**What you are asked to do**
Exact reproduction is required for all entries.

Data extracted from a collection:
++++++++++

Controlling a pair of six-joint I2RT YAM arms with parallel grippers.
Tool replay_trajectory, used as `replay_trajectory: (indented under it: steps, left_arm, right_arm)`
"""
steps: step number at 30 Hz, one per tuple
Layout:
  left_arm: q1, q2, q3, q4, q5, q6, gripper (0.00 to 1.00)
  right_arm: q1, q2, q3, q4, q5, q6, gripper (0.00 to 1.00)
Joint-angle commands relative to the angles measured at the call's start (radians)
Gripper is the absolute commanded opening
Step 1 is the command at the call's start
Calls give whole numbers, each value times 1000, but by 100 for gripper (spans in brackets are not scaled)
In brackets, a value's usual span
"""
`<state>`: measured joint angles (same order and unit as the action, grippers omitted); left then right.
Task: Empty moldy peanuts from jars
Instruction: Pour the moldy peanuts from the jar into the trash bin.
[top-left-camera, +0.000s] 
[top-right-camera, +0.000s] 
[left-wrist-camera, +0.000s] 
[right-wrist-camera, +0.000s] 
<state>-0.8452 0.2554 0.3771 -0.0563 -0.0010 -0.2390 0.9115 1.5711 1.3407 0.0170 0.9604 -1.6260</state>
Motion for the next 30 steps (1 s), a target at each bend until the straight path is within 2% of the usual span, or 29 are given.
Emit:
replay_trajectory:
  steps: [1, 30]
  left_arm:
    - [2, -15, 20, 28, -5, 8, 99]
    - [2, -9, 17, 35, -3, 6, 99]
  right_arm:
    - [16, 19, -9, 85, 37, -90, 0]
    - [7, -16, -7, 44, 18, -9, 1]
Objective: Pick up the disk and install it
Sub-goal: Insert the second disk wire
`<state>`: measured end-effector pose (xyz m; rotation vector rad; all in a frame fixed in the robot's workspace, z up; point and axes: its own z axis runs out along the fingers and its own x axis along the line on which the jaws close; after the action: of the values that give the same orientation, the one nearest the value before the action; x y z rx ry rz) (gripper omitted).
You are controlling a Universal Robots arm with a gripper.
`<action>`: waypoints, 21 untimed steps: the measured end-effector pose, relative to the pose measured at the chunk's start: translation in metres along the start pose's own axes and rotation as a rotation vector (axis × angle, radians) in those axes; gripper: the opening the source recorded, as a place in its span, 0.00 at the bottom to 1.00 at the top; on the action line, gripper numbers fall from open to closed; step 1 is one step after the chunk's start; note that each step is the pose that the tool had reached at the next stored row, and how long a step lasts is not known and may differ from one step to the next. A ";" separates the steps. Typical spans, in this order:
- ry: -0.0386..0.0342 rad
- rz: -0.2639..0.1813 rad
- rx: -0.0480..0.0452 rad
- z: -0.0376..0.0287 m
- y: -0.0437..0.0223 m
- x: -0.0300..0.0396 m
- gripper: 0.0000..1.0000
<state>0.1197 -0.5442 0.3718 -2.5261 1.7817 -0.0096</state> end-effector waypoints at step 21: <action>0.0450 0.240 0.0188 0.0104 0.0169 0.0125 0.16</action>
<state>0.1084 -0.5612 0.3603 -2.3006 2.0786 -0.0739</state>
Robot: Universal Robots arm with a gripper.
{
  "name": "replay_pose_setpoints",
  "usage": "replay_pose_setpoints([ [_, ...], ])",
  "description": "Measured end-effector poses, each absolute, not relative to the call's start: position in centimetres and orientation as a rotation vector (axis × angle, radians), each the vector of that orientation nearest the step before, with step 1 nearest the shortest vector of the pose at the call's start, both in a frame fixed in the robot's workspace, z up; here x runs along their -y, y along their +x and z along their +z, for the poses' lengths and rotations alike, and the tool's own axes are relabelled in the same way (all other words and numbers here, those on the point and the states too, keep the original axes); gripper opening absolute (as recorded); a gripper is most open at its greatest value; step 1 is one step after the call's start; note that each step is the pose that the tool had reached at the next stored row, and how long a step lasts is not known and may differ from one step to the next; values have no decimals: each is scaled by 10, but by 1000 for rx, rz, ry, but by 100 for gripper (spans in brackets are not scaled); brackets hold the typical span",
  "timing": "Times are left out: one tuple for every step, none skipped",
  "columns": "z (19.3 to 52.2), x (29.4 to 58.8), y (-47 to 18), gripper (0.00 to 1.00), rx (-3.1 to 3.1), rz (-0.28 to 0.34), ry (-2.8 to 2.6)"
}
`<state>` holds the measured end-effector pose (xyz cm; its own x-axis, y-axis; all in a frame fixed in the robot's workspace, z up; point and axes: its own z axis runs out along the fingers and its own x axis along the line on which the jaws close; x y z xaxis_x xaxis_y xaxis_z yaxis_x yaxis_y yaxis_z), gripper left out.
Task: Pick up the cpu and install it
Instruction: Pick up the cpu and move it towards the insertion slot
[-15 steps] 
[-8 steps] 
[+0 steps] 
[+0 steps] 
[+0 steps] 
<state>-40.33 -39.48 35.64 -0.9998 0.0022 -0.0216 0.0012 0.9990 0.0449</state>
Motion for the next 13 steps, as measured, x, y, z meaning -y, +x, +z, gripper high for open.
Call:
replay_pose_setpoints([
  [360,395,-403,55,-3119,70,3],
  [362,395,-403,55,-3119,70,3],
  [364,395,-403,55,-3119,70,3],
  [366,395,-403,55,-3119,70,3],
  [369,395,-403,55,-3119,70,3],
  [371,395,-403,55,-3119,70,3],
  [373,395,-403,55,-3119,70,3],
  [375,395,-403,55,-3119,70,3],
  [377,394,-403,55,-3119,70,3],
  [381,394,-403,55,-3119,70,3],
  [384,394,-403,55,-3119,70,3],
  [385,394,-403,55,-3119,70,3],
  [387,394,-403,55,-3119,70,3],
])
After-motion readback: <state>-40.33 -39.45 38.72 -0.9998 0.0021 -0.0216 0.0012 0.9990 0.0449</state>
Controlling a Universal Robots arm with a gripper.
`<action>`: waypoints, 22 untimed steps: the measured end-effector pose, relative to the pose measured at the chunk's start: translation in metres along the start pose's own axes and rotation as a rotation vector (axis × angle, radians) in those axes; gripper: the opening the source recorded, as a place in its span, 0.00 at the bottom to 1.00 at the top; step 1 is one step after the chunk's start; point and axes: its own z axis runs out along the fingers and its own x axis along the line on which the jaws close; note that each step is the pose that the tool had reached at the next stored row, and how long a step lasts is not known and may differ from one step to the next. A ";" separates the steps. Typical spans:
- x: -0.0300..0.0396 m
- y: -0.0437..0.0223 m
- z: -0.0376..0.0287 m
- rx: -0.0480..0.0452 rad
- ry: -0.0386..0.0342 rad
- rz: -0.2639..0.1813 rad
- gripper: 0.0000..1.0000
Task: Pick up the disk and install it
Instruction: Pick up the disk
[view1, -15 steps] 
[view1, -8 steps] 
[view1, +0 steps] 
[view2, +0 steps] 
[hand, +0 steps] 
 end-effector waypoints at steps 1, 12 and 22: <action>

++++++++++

**Completed task**
Controlling a pair of six-joint I2RT YAM arms with parallel grippers.
Tool replay_trajectory, used as `replay_trajectory: (indented under it: steps, left_arm, right_arm)`
"""
steps: step number at 30 Hz, one per tuple
Layout:
  left_arm: q1, q2, q3, q4, q5, q6, gripper (0.00 to 1.00)
  right_arm: q1, q2, q3, q4, q5, q6, gripper (0.00 to 1.00)
Joint-angle commands relative to the angles measured at the call's start (radians)
Gripper is the absolute commanded opening
Step 1 is the command at the call's start
Calls give whole numbers, each value times 1000, but by 100 for gripper (spans in brackets are not scaled)
In brackets, a value's usual span
"""
`<state>`: measured joint angles (same order and unit as the action, grippers omitted); left then right.
Task: Empty moldy peanuts from jars
Instruction: Pour the moldy peanuts from the jar into the trash bin.
[top-left-camera, +0.000s] 
[top-right-camera, +0.000s] 
[left-wrist-camera, +0.000s] 
[right-wrist-camera, +0.000s] 
<state>-0.8452 0.2554 0.3771 -0.0563 -0.0010 -0.2390 0.9115 1.5711 1.3407 0.0170 0.9604 -1.6260</state>
Motion for the next 30 steps (1 s), a target at each bend until the straight path is within 2% of the usual span, or 29 are given.
Emit:
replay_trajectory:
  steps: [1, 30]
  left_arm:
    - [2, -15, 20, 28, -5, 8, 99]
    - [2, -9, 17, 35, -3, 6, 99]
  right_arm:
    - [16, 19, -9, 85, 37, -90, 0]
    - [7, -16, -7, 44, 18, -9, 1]
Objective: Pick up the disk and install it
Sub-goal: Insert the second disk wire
`<state>`: measured end-effector pose (xyz m; rotation vector rad; all in a frame fixed in the robot's workspace, z up; point and axes: its own z axis runs out along the fingers and its own x axis along the line on which the jaws close; after the action: of the values that give the same orientation, the one nearest the value before the action; x y z rx ry rz) (gripper omitted).
You are controlling a Universal Robots arm with a gripper.
`<action>`: waypoints, 21 untimed steps: the measured end-effector pose, relative to the pose measured at the chunk's start: translation in metres along the start pose's own axes and rotation as a rotation vector (axis × angle, radians) in those axes; gripper: the opening the source recorded, as a place in its span, 0.00 at the bottom to 1.00 at the top; on the action line, gripper numbers fall from open to closed; step 1 is one step after the chunk's start; note that each step is the pose that the tool had reached at the next stored row, and how long a step lasts is not known and may differ from one step to the next. A ";" separates the steps. Typical spans, in this order:
- ry: -0.0386..0.0342 rad
- rz: -0.2639..0.1813 rad
- rx: -0.0480..0.0452 rad
- z: -0.0376..0.0287 m
- y: -0.0437..0.0223 m
- x: -0.0300..0.0396 m
- gripper: 0.0000..1.0000
<state>0.1197 -0.5442 0.3718 -2.5261 1.7817 -0.0096</state> end-effector waypoints at step 21: <action>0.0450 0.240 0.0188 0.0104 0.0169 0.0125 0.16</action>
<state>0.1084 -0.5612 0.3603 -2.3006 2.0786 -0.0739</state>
Robot: Universal Robots arm with a gripper.
{
  "name": "replay_pose_setpoints",
  "usage": "replay_pose_setpoints([ [_, ...], ])",
  "description": "Measured end-effector poses, each absolute, not relative to the call's start: position in centimetres and orientation as a rotation vector (axis × angle, radians), each the vector of that orientation nearest the step before, with step 1 nearest the shortest vector of the pose at the call's start, both in a frame fixed in the robot's workspace, z up; here x runs along their -y, y along their +x and z along their +z, for the poses' lengths and rotations alike, and the tool's own axes are relabelled in the same way (all other words and numbers here, those on the point and the states too, keep the original axes); gripper opening absolute (as recorded); a gripper is most open at its greatest value; step 1 is one step after the call's start; note that each step is the pose that the tool had reached at the next stored row, and how long a step lasts is not known and may differ from one step to the next; values have no decimals: each is scaled by 10, but by 1000 for rx, rz, ry, but by 100 for gripper (spans in brackets are not scaled); brackets hold the typical span",
  "timing": "Times are left out: one tuple for every step, none skipped",
  "columns": "z (19.3 to 52.2), x (29.4 to 58.8), y (-47 to 18), gripper (0.00 to 1.00), rx (-3.1 to 3.1), rz (-0.28 to 0.34), ry (-2.8 to 2.6)"
}
`<state>` holds the measured end-effector pose (xyz cm; its own x-axis, y-axis; all in a frame fixed in the robot's workspace, z up; point and axes: its own z axis runs out along the fingers and its own x axis along the line on which the jaws close; x y z xaxis_x xaxis_y xaxis_z yaxis_x yaxis_y yaxis_z), gripper left out.
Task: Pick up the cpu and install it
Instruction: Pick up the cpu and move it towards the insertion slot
[-15 steps] 
[-8 steps] 
[+0 steps] 
[+0 steps] 
[+0 steps] 
<state>-40.33 -39.48 35.64 -0.9998 0.0022 -0.0216 0.0012 0.9990 0.0449</state>
Motion for the next 13 steps, as measured, x, y, z meaning -y, +x, +z, gripper high for open.
Call:
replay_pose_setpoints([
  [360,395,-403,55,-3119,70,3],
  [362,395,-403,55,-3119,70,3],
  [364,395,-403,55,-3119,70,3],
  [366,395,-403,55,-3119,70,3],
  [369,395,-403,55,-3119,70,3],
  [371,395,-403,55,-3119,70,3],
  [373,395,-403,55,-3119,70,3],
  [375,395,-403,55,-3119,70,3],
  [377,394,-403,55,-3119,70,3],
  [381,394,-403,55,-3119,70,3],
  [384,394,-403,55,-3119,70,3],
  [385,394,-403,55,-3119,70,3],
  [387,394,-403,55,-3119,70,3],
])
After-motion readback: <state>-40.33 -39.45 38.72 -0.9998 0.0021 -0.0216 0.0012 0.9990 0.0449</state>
Controlling a Universal Robots arm with a gripper.
`<action>`: waypoints, 22 untimed steps: the measured end-effector pose, relative to the pose measured at the chunk's start: translation in metres along the start pose's own axes and rotation as a rotation vector (axis × angle, radians) in those axes; gripper: the opening the source recorded, as a place in its span, 0.00 at the bottom to 1.00 at the top; step 1 is one step after the chunk's start; point and axes: its own z axis runs out along the fingers and its own x axis along the line on which the jaws close; note that each step is the pose that the tool had reached at the next stored row, and how long a step lasts is not known and may differ from one step to the next. A ";" separates the steps. Typical spans:
- x: -0.0300..0.0396 m
- y: -0.0437..0.0223 m
- z: -0.0376..0.0287 m
- rx: -0.0480..0.0452 rad
- ry: -0.0386..0.0342 rad
- rz: -0.2639..0.1813 rad
- gripper: 0.0000..1.0000
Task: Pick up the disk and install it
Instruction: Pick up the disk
[view1, -15 steps] 
[view1, -8 steps] 
[view1, +0 steps] 
[view2, +0 steps] 
[hand, +0 steps] 
 end-effector waypoints at steps 1, 12 and 22: <action>

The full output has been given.